→ EXERCISE BRIEF: Go through the data and copy every line in which "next" appears.

→ SUPPLIED MATERIAL:
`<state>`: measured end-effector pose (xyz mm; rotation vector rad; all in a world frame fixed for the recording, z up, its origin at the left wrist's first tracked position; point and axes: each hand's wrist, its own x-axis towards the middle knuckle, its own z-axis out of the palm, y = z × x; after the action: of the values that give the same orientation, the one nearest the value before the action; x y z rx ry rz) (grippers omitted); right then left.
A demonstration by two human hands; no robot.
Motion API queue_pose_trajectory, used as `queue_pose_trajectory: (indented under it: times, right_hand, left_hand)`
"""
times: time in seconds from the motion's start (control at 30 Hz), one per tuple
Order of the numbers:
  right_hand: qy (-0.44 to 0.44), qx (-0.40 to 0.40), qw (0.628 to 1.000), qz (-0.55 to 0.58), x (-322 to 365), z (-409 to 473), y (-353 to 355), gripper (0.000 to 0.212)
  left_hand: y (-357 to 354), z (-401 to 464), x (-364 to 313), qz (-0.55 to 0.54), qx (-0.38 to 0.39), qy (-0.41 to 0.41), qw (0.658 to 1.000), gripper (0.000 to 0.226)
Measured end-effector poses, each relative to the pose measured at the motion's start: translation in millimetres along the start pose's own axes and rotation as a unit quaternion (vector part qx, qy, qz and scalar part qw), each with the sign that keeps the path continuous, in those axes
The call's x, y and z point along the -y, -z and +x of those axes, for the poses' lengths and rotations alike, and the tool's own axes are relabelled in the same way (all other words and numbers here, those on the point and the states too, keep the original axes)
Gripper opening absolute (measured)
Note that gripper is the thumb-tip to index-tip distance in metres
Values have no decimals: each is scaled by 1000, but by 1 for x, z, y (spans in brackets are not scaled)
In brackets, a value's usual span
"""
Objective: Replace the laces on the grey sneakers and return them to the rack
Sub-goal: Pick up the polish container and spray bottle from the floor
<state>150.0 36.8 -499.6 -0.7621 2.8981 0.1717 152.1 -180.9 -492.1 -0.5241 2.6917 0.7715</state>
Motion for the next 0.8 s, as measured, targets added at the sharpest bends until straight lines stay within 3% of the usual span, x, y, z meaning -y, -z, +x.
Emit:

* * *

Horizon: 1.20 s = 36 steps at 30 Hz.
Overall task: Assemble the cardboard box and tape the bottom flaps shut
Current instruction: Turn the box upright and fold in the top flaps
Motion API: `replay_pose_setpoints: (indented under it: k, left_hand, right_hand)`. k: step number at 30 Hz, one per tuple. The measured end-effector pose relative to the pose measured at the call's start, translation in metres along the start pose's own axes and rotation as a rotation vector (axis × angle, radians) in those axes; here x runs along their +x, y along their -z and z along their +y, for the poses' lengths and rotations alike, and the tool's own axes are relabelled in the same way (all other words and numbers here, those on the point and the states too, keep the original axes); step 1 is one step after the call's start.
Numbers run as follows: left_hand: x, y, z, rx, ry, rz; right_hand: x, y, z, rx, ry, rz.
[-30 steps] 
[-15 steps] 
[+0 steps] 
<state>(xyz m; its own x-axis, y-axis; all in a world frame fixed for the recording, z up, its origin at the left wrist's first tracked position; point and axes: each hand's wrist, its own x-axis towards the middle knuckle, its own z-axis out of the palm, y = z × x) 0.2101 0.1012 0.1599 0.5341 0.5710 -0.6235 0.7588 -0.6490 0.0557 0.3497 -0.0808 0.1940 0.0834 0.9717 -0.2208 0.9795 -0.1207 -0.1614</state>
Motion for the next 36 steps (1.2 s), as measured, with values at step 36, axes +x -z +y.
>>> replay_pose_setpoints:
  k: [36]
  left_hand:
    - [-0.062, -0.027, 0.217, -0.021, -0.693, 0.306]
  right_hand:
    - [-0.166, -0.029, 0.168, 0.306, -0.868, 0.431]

→ COMPLETED TASK:
Motion for the next 0.8 s, as measured, targets added at the sharpest bends until straight lines stay within 3% of the usual span, x, y, z meaning -y, -z, +x.
Motion for the next 36 steps (1.2 s), as measured, with values at step 36, axes +x -z +y.

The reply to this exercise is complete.